Berberat Didier · Ständerat · 2017-11-30
Berberat Didier · Ständerat · Neuenburg · Sozialdemokratische Fraktion · 2017-11-30
Wortprotokoll
Bien entendu, à l'instar de mes préopinants, je partage l'inquiétude sur la situation des réseaux postaux, et le canton de Neuchâtel, qui est également celui d'où vient Monsieur Comte, est aussi touché dans ce domaine.
Permettez-moi tout d'abord de faire une remarque. Je suis un peu étonné que, à longueur d'année, des politiciens - et ce n'est pas au Conseil des Etats, forcément, que cela a lieu - prônent la libéralisation, une rationalisation, une ouverture du marché et, lorsque les bureaux ferment, ces mêmes personnes se plaignent de ces fermetures, qui sont la conséquence inéluctable des décisions politiques générales qui ont été prises.

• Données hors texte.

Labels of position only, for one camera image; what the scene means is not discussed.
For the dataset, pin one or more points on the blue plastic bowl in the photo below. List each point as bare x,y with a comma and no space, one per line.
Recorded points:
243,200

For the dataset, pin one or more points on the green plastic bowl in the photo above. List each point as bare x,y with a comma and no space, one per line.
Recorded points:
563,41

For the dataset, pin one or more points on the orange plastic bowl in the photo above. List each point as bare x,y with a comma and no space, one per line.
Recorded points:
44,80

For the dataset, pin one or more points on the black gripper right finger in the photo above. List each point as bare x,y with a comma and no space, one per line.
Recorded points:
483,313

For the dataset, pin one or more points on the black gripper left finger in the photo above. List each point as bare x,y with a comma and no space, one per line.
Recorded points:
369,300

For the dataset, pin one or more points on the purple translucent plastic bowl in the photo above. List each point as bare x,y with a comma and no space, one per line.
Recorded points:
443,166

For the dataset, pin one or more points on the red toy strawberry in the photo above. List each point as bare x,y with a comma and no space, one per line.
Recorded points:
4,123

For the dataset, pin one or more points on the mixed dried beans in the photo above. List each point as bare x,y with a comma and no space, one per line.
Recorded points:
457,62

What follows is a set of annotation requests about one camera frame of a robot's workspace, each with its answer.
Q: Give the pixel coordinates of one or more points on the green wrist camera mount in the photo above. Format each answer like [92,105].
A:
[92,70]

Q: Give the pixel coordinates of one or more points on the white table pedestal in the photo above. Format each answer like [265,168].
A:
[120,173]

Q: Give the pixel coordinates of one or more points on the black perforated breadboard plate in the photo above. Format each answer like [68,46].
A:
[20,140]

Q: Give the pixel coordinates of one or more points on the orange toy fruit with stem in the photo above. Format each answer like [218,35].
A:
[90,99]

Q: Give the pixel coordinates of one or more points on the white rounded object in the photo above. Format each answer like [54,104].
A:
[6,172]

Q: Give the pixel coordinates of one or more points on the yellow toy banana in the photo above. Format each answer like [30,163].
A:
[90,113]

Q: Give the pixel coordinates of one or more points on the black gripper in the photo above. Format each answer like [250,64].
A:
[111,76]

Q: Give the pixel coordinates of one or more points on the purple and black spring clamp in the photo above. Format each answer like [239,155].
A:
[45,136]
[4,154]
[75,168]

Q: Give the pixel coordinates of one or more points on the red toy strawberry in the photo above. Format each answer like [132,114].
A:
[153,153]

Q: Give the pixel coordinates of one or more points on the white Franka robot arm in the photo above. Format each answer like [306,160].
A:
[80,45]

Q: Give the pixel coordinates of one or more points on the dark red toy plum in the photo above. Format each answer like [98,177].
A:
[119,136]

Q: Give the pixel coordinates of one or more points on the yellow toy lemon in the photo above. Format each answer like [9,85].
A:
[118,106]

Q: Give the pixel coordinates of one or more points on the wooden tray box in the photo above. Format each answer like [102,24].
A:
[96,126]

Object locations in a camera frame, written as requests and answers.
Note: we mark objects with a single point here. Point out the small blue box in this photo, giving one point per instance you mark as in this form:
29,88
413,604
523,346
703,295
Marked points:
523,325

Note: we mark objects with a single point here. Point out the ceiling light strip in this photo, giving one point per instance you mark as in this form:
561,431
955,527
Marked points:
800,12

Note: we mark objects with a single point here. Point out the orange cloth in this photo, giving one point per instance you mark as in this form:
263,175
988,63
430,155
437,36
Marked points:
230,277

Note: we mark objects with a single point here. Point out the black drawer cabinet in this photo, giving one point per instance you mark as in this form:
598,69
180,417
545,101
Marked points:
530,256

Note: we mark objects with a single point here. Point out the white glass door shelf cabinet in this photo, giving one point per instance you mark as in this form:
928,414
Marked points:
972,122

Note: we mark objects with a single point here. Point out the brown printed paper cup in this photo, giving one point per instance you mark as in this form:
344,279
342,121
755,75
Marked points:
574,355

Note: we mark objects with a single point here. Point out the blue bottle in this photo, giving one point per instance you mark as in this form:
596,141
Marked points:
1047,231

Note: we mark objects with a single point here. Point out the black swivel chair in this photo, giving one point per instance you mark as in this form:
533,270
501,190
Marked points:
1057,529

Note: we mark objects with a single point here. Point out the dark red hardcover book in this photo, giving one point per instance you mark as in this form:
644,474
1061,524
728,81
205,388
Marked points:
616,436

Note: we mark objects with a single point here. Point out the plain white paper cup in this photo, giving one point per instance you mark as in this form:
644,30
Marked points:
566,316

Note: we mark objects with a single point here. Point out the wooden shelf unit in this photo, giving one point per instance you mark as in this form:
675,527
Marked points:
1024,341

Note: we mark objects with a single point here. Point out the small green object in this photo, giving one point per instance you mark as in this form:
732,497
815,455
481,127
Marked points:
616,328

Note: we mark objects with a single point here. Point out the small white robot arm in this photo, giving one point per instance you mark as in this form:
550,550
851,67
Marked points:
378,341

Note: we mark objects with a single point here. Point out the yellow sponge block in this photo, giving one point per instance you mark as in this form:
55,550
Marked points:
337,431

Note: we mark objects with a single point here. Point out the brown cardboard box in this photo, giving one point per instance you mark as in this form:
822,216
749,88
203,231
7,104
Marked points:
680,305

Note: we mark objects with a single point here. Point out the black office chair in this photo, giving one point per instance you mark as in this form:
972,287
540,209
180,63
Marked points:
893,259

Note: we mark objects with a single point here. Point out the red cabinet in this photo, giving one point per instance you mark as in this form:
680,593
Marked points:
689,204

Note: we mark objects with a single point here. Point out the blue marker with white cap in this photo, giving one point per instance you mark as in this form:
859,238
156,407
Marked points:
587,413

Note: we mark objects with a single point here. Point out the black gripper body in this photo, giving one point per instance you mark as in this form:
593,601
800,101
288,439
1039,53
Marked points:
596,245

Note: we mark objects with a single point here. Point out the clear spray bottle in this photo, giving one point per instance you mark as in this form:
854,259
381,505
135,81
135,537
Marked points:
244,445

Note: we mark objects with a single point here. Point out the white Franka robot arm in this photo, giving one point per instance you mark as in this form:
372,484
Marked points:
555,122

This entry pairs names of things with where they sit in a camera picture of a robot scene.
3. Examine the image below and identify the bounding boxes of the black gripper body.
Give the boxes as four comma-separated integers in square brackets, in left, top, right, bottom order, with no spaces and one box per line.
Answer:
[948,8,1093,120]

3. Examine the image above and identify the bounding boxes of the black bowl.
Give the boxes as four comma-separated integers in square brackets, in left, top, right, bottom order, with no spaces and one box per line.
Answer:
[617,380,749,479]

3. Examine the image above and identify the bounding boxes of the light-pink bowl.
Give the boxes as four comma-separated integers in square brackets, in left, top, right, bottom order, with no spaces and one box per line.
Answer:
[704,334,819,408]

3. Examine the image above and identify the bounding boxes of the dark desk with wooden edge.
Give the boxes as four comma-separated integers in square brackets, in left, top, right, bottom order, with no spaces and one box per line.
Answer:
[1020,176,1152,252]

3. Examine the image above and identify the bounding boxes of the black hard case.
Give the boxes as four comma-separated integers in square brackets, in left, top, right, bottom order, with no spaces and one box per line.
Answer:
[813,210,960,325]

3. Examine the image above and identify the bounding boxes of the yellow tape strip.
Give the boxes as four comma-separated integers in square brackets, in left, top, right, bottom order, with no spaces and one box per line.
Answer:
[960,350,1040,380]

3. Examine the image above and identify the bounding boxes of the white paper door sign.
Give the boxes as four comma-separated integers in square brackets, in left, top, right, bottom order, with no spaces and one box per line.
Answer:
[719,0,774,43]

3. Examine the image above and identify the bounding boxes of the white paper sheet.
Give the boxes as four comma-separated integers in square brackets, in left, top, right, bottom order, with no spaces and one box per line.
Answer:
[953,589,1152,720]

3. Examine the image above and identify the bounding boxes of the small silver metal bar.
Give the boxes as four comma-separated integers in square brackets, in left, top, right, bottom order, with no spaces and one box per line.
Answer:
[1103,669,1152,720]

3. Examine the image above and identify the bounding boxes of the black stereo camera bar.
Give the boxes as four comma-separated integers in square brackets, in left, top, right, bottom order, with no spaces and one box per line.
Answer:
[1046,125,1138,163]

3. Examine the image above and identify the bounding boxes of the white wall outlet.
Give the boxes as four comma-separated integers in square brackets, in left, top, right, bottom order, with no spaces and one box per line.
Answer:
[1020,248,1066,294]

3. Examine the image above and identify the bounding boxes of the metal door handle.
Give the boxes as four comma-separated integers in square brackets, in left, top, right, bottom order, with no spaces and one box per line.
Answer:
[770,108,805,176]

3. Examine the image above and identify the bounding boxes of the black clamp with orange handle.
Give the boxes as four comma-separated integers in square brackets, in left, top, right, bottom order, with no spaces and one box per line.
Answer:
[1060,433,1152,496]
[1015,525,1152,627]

Ma question est différente, elle n'a pas encore été abordée dans le débat: la fermeture d'offices de poste entraînera non seulement une réduction des activités, on le sait, mais aussi une baisse des recettes fiscales. En effet, il faut savoir que l'imposition des sociétés du groupe La Poste - la Poste et Postfinance, par exemple - est basée sur le nombre de postes de travail et les surfaces utilisées. Forcément, chaque fermeture de bureau de poste - et dans beaucoup de cantons, ce sera massif - va non seulement conduire à une perte d'emplois et de compétences de service public, mais aussi faire perdre aux cantons et aux communes un certain nombre de millions.
J'aimerais savoir si le Conseil fédéral est conscient des pertes fiscales qui découlent de la fermeture d'offices de poste.